[Provided records Boundary: Start]

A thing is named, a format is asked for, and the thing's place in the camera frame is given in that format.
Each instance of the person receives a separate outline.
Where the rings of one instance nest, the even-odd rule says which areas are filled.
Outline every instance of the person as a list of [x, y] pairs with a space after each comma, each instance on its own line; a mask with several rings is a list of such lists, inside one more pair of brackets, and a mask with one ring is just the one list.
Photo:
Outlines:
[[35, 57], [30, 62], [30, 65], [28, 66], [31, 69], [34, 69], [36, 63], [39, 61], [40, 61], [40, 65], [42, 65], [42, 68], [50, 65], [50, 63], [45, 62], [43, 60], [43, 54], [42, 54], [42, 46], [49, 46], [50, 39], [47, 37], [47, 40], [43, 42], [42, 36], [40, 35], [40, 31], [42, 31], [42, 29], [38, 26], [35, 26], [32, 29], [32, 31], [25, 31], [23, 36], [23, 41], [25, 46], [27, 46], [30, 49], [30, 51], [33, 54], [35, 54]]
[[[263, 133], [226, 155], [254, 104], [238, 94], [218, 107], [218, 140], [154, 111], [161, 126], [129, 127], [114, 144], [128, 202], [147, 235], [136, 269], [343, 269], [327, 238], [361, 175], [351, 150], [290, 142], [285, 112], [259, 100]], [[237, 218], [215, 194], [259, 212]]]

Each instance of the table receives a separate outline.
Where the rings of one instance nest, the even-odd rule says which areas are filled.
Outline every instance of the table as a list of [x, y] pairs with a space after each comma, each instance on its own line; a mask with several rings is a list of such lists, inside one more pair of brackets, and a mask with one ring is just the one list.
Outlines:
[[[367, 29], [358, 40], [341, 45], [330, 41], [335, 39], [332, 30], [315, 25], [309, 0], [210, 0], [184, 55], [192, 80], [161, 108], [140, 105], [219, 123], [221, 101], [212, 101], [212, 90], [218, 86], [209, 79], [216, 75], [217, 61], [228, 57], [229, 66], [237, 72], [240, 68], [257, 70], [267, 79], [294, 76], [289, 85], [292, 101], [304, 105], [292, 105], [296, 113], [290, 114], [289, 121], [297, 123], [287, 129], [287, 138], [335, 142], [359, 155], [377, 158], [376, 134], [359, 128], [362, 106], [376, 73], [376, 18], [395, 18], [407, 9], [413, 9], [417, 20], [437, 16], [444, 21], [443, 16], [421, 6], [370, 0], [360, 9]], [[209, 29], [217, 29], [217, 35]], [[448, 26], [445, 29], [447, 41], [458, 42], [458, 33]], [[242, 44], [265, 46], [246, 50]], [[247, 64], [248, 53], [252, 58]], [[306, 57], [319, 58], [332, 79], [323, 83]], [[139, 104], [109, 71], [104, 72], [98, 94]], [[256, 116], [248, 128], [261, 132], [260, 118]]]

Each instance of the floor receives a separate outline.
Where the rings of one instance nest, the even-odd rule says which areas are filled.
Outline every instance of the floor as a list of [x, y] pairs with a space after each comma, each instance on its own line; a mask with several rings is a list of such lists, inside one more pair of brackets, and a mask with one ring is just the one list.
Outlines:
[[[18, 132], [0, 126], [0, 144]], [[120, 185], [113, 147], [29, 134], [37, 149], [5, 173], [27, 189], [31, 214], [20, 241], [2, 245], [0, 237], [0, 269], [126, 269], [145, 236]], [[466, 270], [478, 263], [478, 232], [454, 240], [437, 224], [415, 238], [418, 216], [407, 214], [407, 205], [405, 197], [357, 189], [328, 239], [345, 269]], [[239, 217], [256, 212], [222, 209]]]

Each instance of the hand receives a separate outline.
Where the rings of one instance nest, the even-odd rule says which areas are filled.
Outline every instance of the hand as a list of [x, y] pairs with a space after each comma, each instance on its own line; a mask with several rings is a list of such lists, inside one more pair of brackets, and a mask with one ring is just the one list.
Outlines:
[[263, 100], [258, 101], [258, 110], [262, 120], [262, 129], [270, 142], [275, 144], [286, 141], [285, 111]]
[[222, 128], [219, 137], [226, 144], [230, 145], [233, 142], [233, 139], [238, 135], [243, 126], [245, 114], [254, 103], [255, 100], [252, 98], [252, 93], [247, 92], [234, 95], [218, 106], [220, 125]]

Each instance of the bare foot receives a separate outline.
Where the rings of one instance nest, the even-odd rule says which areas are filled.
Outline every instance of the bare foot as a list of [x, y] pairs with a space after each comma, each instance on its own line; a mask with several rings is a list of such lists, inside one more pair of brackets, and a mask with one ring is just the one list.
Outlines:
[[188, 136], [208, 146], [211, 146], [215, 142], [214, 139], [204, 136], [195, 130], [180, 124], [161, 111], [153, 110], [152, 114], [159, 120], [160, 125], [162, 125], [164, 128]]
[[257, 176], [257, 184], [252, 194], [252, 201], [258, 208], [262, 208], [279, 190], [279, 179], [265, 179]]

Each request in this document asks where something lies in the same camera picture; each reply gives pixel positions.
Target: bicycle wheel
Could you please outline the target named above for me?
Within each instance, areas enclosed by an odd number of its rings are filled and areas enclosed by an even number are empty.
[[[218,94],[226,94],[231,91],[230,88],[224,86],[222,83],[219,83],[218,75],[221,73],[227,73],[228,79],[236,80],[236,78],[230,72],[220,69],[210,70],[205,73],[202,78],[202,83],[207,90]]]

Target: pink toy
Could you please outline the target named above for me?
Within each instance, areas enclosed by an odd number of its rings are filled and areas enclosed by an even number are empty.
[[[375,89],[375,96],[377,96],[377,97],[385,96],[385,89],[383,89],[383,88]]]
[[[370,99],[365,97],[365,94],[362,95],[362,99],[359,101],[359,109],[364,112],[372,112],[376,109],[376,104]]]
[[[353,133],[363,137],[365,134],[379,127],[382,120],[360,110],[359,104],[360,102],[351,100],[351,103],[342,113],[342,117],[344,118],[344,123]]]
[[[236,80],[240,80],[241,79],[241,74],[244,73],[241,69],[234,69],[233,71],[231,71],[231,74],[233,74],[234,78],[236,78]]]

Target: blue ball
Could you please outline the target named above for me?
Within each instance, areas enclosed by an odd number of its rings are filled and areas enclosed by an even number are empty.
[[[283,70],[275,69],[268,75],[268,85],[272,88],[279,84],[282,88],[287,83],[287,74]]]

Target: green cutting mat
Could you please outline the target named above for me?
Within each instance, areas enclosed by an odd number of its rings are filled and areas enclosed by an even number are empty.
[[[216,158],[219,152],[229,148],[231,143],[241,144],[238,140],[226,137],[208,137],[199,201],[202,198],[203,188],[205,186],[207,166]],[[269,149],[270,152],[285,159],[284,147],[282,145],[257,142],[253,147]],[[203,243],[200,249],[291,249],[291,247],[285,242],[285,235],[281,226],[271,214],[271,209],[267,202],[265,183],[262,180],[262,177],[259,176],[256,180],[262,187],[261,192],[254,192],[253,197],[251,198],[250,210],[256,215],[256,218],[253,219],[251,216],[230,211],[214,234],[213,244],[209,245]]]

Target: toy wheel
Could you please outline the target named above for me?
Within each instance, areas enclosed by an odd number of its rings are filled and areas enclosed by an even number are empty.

[Provided records Boundary: End]

What the task asks. Check the records above and copy each line that has the string "camera".

Expected answer.
A thing is named, a format is asked for, and the thing's place in the camera frame is given in that format.
Each request in this document asks where something lies in the same camera picture; each reply gives pixel positions.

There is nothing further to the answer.